- Film poster
- Directed by: Carlos García de Paredes Juan Carlos García de Paredes
- Written by: Nicolás Lopez
- Based on: Sin filtro by Nicolás López
- Produced by: Carlos García de Paredes
- Starring: Ash Olivera
- Cinematography: Pavlos Petras
- Edited by: Juan Carlos García de Paredes
- Music by: Angelo Milli
- Production companies: Vertical Media, Inc.
- Release date: August 9, 2018;
- Running time: 87 minutes
- Country: Panama
- Language: Spanish

= Sin Pepitas en la Lengua =

Sin Pepitas en la Lengua (lit. 'No Nuggets on the Tongue') is a 2018 Panamanian comedy film directed by the brothers Carlos García de Paredes and Juan Carlos García de Paredes and starring Argentine actress Ash Olivera. The film is a remake of the Chilean film No Filtrer (Sin filtro) that premiered in 2016.

== Synopsis ==
Isa, who is aggravated by her life, decides to visit a non-traditional doctor.
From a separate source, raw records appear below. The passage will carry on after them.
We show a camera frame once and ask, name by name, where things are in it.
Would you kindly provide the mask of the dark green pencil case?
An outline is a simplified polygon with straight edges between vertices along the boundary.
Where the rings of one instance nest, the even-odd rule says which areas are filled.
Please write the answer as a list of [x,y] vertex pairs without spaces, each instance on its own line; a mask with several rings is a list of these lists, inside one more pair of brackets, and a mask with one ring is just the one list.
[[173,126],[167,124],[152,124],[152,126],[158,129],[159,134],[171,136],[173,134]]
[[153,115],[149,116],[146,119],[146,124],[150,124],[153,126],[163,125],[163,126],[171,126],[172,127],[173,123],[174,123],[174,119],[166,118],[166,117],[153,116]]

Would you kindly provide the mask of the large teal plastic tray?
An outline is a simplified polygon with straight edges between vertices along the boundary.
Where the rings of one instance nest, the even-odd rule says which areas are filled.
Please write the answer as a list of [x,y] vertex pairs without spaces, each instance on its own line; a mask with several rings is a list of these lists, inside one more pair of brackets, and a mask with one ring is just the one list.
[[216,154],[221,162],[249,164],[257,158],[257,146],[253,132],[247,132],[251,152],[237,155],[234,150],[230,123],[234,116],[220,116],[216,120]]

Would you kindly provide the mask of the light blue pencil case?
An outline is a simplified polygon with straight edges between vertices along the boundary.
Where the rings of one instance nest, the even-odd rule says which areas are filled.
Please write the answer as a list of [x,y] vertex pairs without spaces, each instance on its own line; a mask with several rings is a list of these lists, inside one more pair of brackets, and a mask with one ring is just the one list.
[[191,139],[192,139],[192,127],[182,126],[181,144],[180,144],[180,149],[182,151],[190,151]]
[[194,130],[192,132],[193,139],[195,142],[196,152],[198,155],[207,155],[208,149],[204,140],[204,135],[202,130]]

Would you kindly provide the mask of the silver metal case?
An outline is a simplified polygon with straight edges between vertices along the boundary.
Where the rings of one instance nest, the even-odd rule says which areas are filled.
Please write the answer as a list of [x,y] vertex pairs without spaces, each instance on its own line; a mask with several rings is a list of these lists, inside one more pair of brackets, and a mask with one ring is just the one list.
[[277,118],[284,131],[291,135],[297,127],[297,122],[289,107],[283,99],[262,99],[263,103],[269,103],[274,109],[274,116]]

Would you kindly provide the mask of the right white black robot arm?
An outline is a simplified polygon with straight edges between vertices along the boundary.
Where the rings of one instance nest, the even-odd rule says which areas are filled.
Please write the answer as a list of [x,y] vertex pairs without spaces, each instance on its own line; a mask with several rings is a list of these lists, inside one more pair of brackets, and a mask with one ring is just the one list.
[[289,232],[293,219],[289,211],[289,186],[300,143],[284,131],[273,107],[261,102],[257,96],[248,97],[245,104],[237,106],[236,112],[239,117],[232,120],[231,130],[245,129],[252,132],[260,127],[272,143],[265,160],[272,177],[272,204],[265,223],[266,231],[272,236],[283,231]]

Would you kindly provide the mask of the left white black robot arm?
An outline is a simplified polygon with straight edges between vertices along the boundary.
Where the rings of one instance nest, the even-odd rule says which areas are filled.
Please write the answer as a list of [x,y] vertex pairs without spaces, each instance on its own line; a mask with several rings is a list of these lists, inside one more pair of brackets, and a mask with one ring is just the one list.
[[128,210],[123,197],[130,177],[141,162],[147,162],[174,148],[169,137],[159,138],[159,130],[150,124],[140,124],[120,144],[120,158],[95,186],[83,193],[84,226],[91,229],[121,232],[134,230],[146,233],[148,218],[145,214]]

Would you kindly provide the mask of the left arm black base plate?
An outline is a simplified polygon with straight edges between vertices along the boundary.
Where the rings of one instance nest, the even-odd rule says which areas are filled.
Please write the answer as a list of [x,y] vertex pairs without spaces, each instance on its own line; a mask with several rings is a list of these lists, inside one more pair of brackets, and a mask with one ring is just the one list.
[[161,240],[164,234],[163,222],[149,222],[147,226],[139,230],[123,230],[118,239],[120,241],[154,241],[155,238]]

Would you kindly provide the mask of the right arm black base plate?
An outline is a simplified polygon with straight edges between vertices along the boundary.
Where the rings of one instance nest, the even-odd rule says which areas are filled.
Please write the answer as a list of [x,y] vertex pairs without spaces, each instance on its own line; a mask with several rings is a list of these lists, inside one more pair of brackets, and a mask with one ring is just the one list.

Through the use of hypnotherapy, Isa discovers that her pain is caused by repressed feelings and that the way to heal herself is to say whatever she thinks.

== Cast ==

- Ash Olivera as Isa Montero.
- Agustín Gonçalves as Antonio.
- Juan Carlos Garcia de Paredes as Gabriel.
- Ingrid Villareal as Ines.
- Simón Tejeira Healy as Nicolás.
- Diego de Obaldia as Pablo.
- Sara Faretra as Maricarmen.
- Camila Aybar as Andrea Alvarado.
- Miroslava Morales as Marta.
- Victor Villarreal as Carlos.
- Samuel Ibarra as Bicho.
- Randy Dominguez as Ken Lee.
- Jonathan Harker as HRKR.
- Diego Barbish as Javier.
- Cruz De Jesús Cano as Biencuidao.
- Dayana Salazar as Cony.

== Production ==
The filming took place in Panama City during the months of October and November 2017. It was recorded between Casco Viejo, Costa del Este and the Barrio Chino de la Central, in total, the post-production lasted 5 weeks, and the shooting 4 weeks.

== Release and festivals ==
The film was released commercially on August 9, 2019, It also participated in the Latino Film Market 2019 in New York City. The film has also been shortlisted to represent Panama at the 2019 Platinum Awards.